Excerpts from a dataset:
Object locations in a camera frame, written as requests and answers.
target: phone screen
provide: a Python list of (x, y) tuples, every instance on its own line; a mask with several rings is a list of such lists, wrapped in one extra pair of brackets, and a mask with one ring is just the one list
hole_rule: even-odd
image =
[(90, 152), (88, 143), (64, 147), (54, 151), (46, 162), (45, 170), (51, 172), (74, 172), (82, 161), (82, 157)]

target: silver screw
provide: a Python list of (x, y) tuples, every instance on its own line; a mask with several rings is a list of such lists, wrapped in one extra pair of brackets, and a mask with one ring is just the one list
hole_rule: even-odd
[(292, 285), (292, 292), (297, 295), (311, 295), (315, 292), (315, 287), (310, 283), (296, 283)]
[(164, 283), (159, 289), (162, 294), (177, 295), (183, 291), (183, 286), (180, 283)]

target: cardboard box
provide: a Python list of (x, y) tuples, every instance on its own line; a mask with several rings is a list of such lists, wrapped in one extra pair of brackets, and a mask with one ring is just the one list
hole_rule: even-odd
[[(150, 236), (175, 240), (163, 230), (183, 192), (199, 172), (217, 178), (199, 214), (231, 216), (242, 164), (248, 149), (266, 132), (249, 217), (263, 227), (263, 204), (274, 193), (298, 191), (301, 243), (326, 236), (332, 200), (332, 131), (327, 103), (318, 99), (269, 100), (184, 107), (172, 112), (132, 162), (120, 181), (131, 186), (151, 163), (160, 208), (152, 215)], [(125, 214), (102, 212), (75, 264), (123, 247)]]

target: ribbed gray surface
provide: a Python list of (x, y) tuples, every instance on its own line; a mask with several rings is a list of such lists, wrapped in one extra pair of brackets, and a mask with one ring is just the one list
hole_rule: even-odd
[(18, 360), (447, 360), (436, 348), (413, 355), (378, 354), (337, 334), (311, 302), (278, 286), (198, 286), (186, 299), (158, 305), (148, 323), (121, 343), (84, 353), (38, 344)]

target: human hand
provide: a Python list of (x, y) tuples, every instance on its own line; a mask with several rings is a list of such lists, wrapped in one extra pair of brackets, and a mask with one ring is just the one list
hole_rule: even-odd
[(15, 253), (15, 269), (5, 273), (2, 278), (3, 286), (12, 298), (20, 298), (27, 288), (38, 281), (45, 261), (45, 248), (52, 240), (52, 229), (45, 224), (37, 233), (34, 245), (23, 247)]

▶ WORK TASK: Go line by line through the records and copy those that contain the word "target".

▶ RESPONSE TO THIS TASK:
target: phone screen
target: silver screw
target: cardboard box
target: ribbed gray surface
target: human hand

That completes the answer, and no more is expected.